Jacob's Room
- First edition
- Author: Virginia Woolf
- Cover artist: Vanessa Bell
- Publisher: Hogarth Press
- Publication date: 26 October 1922
- Publication place: United Kingdom
- Pages: 290

= Jacob's Room =

1922 novel by Virginia Woolf

Jacob's Room is the third novel by Virginia Woolf, first published on 26 October 1922. The novel centres around the life story of Jacob Flanders, though it is presented almost entirely through the impressions other characters have of him.

Although it could be said that the book is primarily a character study and has little in the way of plot or background, the narrative is constructed with a void in place of the central character if, indeed, the novel can be said to have a 'protagonist' in conventional terms.
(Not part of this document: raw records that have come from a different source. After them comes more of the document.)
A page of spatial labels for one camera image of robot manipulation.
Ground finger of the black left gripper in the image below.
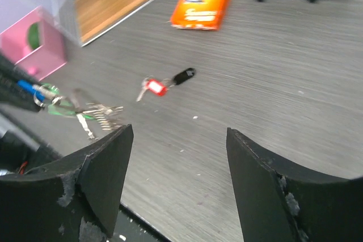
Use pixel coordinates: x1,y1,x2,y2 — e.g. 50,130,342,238
0,53,40,112

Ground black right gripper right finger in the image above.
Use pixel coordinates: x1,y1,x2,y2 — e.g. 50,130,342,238
226,128,362,242

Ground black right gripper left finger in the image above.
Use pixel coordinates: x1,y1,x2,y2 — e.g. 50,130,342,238
1,125,134,241

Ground blue key tag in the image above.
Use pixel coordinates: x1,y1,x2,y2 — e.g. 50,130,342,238
17,80,45,101

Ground pink box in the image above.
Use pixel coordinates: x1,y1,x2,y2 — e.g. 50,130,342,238
1,7,66,80

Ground green lime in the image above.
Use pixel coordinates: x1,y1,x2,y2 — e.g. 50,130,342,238
27,22,41,50

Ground silver key with red tag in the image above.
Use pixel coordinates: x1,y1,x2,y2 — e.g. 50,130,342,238
136,77,150,102

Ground silver key with black tag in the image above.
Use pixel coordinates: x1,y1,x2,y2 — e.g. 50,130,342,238
161,79,175,88

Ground black key tag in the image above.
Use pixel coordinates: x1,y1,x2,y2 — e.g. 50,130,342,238
172,67,196,86

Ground orange Gillette razor box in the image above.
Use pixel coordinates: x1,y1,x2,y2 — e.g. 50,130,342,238
170,0,229,31

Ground white wire shelf rack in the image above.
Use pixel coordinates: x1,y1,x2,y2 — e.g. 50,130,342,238
52,0,153,46

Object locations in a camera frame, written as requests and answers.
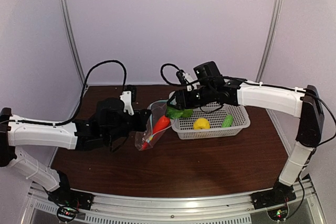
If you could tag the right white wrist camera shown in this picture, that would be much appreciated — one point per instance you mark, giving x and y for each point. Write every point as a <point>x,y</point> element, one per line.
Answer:
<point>186,79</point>

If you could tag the yellow toy lemon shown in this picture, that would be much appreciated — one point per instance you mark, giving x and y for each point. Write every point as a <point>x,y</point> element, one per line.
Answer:
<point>201,124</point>

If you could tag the clear zip top bag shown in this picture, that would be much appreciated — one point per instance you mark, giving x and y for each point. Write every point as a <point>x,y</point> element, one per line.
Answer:
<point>158,109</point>

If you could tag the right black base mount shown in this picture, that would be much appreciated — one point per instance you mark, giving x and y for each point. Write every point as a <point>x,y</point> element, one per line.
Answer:
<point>278,195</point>

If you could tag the right round circuit board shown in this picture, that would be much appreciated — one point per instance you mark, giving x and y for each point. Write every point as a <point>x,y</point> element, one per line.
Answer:
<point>278,214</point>

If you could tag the white perforated plastic basket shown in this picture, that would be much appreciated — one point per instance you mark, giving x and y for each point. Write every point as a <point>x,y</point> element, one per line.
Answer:
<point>215,114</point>

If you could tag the aluminium frame post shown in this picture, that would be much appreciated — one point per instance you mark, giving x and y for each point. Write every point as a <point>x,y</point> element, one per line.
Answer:
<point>270,38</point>
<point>71,39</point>

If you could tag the green toy apple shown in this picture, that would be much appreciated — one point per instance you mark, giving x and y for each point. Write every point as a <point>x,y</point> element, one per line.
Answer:
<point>173,113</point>

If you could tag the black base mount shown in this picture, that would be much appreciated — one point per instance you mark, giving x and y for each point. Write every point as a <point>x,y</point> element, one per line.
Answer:
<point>278,195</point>
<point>71,198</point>

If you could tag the red toy carrot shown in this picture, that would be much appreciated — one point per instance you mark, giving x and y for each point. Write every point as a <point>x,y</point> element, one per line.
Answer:
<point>162,124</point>

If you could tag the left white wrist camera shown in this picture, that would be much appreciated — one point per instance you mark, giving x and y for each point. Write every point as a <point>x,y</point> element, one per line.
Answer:
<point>128,96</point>

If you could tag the left round circuit board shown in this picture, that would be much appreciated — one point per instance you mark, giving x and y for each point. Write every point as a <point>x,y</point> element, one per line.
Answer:
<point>65,213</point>

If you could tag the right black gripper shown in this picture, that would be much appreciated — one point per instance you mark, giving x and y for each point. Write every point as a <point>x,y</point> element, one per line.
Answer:
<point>182,102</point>

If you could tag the green toy cucumber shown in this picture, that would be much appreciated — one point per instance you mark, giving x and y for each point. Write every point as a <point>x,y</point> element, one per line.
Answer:
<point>228,121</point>

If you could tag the right aluminium frame post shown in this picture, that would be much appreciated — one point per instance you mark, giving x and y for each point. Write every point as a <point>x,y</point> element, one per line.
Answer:
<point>270,38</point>

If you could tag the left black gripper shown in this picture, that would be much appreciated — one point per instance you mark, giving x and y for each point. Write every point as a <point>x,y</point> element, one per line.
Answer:
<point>142,119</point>

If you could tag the front aluminium rail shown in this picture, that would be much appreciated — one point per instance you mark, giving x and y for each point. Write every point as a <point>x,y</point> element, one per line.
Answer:
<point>233,208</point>

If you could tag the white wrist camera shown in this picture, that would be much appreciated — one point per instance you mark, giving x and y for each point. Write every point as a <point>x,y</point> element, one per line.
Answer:
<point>128,96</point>
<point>186,79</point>

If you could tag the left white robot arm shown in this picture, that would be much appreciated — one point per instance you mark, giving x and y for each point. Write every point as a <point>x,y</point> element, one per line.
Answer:
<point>79,135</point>

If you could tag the left aluminium frame post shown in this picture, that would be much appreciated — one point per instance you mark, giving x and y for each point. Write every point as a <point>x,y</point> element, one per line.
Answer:
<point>71,39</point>

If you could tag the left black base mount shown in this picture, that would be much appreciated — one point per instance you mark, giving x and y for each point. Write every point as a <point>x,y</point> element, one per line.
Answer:
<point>71,198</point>

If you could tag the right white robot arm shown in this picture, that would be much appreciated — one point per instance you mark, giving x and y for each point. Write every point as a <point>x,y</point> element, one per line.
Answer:
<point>303,103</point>

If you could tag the round circuit board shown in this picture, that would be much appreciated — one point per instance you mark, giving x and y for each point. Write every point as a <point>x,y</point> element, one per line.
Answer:
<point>65,213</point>
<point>278,214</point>

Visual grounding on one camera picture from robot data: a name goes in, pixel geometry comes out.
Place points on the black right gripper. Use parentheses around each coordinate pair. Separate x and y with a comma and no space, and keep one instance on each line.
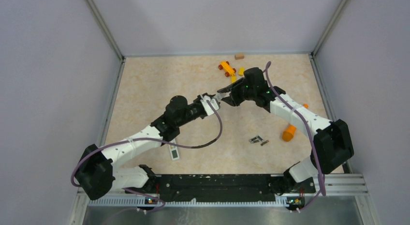
(234,100)

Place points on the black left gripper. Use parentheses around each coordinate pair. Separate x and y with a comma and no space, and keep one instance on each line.
(200,97)

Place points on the white remote control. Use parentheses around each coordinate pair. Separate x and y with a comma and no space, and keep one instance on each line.
(219,96)

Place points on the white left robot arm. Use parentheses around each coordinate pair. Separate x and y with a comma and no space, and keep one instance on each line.
(99,169)

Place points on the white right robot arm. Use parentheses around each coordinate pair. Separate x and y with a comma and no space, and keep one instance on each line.
(330,141)

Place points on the white remote with buttons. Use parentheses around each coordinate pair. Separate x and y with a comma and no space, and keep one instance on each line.
(173,149)

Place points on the yellow flat brick upper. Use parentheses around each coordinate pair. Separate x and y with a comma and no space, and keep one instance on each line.
(241,71)

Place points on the yellow toy brick car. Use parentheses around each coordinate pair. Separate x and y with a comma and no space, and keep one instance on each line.
(225,66)

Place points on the small wooden block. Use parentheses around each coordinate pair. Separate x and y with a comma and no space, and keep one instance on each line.
(239,56)

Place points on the orange toy carrot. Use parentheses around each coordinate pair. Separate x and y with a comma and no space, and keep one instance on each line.
(288,133)

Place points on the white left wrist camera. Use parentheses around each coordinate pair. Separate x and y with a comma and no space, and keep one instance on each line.
(209,105)

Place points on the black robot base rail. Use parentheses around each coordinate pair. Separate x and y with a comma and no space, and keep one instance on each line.
(221,188)

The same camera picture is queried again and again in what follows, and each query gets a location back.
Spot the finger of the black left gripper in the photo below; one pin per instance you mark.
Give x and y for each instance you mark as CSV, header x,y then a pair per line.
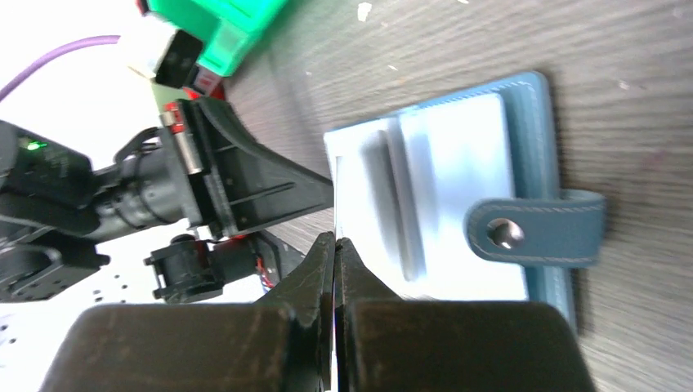
x,y
252,187

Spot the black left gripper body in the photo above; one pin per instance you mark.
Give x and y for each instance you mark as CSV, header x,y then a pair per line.
x,y
161,176

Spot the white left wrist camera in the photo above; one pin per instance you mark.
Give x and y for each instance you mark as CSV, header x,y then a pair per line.
x,y
157,50

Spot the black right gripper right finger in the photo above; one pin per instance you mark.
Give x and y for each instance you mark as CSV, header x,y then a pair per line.
x,y
386,343

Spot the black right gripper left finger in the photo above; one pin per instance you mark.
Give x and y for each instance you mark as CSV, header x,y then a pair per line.
x,y
281,342

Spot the green bin with gold cards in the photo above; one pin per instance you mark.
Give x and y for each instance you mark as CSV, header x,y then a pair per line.
x,y
228,29

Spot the blue card holder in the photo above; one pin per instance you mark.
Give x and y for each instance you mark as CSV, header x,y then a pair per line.
x,y
459,198

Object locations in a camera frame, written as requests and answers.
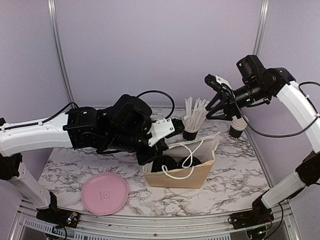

Motifs of emptiness and absence haunt the novel and establish its elegiac feel. Jacob is described to us, but in such indirect terms that it would seem better to view him as an amalgam of the different perceptions of the characters and narrator. He does not exist as a concrete reality, but rather as a collection of memories and sensations.

==Plot summary==
Set in pre-war England, the novel begins in Jacob's childhood and follows him through college at Cambridge and into adulthood. The story is told mainly through the perspectives of the women in Jacob's life, including the repressed upper-middle-class Clara Durrant and the uninhibited young art student Florinda, with whom he has an affair. His time in London forms a large part of the story, though towards the end of the novel he travels to Italy and then Greece.

==Symbolism==
Woolf gave the main character the name of Jacob Flanders as a representation of the generation who died in Flanders Fields. She also used poppies to mark the same association, such as the ones in the Greek dictionary "pressed to silk between the pages." (Note: Oxford World's Classics paperback edition, 2022. p.29.)

==Literary significance==
The novel was first published in 1922 by Hogarth Press. The novel is a departure from Woolf's earlier two novels, The Voyage Out (1915) and Night and Day (1919), which are more conventional in form and narration. The work is seen as an important modernist text; its experimental form is viewed as a progression of the innovative writing style Woolf presented in her earlier collection of short fiction titled Monday or Tuesday (1921). Jacob's Room also demonstrates James Joyce's influence on Woolf, which she herself acknowledged in her diary entries of the period.

==Literary criticism==
A critic in 1922 gave the novel a negative review, calling it a "phantasmagoria" and "one of the most arrogant books that have been written lately." The writer liked Woolf's previous novels, like The Voyage Out, but hoped that in the future she would return to a more "conventional" writing style.